Gilda, a 30 años de su muerte: el legado de una artista que se convirtió en leyenda

Escrito el 07/09/2026

A tres décadas de su partida, la voz de Gilda continúa presente en la música popular argentina. Su historia, sus canciones y el vínculo que construyó con su público la mantienen como una de las figuras más queridas de la música tropical.

El 7 de septiembre de 1996, la música popular argentina perdía a una de sus voces más queridas. A 30 años de aquella tragedia, Gilda continúa presente en las canciones, en las celebraciones y en la memoria de miles de personas que encontraron en su música una compañía que trascendió generaciones.

Mucho antes de convertirse en una referente de la música tropical, Myriam Alejandra Bianchi era maestra jardinera. Con una personalidad inicialmente tímida y una fuerte vocación, decidió cambiar el rumbo de su vida para dedicarse a la música, una pasión que terminó transformándola en una de las artistas más importantes de la cumbia argentina.

 A 30 años de su muerte, Gilda continúa siendo una de las voces más queridas de la música popular /  P.H: Silvio Fabrykant

Una voz que cambió la música tropical

En pocos años de carrera profesional, Gilda logró abrirse camino en una escena mayormente dominada por hombres. Su sensibilidad, sus letras y una manera cercana de relacionarse con el público construyeron una identidad propia que la distinguió dentro de la música tropical.

Canciones como "Corazón valiente" y "No es mi despedida" se convirtieron en clásicos y atravesaron distintas generaciones. Pero su legado no se explica únicamente por sus grandes éxitos, sino también por el vínculo que logró establecer con quienes iban a verla cantar.

Gilda se mostraba cercana a su público y entendía cada encuentro como un intercambio de afecto. Esa conexión fue una de las claves para que su figura trascendiera el escenario y se instalara definitivamente en la cultura popular argentina.
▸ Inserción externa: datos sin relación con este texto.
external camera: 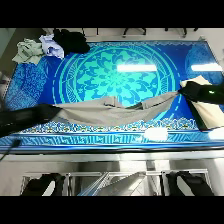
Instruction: Fold the shirts.
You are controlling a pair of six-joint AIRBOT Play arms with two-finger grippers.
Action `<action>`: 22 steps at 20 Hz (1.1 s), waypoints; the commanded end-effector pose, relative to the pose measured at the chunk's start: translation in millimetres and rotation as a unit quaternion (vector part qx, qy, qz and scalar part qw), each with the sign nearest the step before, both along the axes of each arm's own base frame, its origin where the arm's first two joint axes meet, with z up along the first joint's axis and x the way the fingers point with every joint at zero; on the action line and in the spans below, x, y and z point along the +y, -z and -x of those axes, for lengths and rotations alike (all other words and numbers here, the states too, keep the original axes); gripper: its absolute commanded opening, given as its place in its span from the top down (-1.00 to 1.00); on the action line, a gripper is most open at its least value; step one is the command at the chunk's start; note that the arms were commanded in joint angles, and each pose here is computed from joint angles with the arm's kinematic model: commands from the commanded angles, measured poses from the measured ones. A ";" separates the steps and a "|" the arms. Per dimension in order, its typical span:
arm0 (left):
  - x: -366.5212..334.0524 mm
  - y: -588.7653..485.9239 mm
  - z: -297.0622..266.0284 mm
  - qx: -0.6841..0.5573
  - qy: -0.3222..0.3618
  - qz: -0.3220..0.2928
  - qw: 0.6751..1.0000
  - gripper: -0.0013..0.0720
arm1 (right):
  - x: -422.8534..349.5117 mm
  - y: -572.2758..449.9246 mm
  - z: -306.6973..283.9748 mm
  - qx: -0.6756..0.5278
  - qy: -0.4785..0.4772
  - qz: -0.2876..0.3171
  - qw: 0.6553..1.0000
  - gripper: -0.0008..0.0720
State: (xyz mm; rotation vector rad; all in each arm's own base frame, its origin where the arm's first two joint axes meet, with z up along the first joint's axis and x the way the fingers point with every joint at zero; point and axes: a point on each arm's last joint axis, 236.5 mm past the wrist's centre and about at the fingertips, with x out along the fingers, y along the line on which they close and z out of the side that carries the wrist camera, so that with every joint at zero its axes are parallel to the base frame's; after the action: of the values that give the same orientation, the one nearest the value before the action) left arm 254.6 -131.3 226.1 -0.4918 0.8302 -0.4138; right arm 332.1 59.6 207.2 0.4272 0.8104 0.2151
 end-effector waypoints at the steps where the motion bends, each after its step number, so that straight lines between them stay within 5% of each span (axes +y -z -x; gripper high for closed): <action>1: 21.3 -95.6 45.1 -0.126 -0.021 -0.029 0.991 0.93 | -4.2 -69.0 50.7 -0.106 0.031 0.014 0.994 0.94; 7: 20.7 -206.5 93.5 -0.239 -0.005 -0.065 0.969 0.93 | -17.0 -228.0 156.0 -0.382 0.064 0.110 0.915 0.94; 12: 22.8 -230.4 93.1 -0.240 0.012 -0.097 0.966 0.93 | -30.5 -281.2 190.4 -0.433 0.095 0.149 0.884 0.94; 16: 26.7 -149.5 29.9 -0.121 0.039 -0.109 0.986 0.93 | -28.8 -264.0 112.3 -0.376 0.072 0.123 0.916 0.94; 22: 28.4 40.4 -83.4 0.051 0.047 -0.077 0.995 0.93 | -35.1 -75.0 -69.5 -0.101 0.030 0.076 0.992 0.94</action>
State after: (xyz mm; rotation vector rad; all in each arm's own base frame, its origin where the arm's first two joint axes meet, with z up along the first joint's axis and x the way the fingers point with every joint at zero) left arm 300.5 -102.4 278.1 -0.2911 0.8301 -0.4174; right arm 337.0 24.3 366.7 0.2215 0.3965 0.1289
El 7 de septiembre de 1996

La madrugada del 7 de septiembre de 1996, un accidente ocurrido en la Ruta Nacional 12 terminó con la vida de Gilda, cuando tenía 34 años. También murieron su madre, su hija mayor y tres integrantes de su equipo.

 Gilda dejó un legado que continúa atravesando generaciones con sus canciones 

La tragedia marcó un antes y un después. Su muerte no significó el final de su historia artística, sino el comienzo de una nueva etapa en la que su figura adquirió una dimensión popular todavía mayor.

Con el paso de los años, su imagen comenzó a formar parte de altares, estampitas y espacios de devoción. Para muchas personas, sus canciones se convirtieron en una forma de acompañamiento y en una manera de mantener vivo su recuerdo.

 A 30 años de su partida, las canciones de Gilda siguen emocionando y acompañando a nuevas generaciones 

Una canción que volvió a emocionar a todo un país

El alcance de su legado volvió a quedar demostrado recientemente con "No es mi despedida". El pasado 31 de agosto, la canción cobró una nueva dimensión luego de que Lionel Messi anunciara su renuncia a la Selección Argentina.

Tras la publicación del futbolista, numerosas personas llegaron hasta el videoclip oficial del tema para compartir sus emociones y asociar la canción con uno de esos momentos que quedan marcados en la memoria colectiva.

El fenómeno volvió a demostrar cómo la música de Gilda continúa encontrando nuevos significados y llegando a generaciones que no tuvieron la posibilidad de verla sobre un escenario.

Treinta años después, su legado sigue vivo

Durante septiembre, Leader Music, Cumbiatube y el canal oficial de Gilda en YouTube preparan distintos contenidos para conmemorar los 30 años de su partida. Entre las propuestas habrá una entrevista completa en formato podcast, testimonios inéditos de figuras de la música tropical y materiales que recorrerán diferentes momentos de su obra.

Tres décadas después de aquel 7 de septiembre, Gilda continúa siendo mucho más que una cantante. Su música permanece vigente y su historia forma parte de la memoria colectiva de un país que todavía encuentra en sus canciones una voz cercana, emotiva y capaz de atravesar generaciones.

Su legado demuestra que algunas despedidas nunca son definitivas: cuando una canción permanece, también permanece quien la hizo eterna.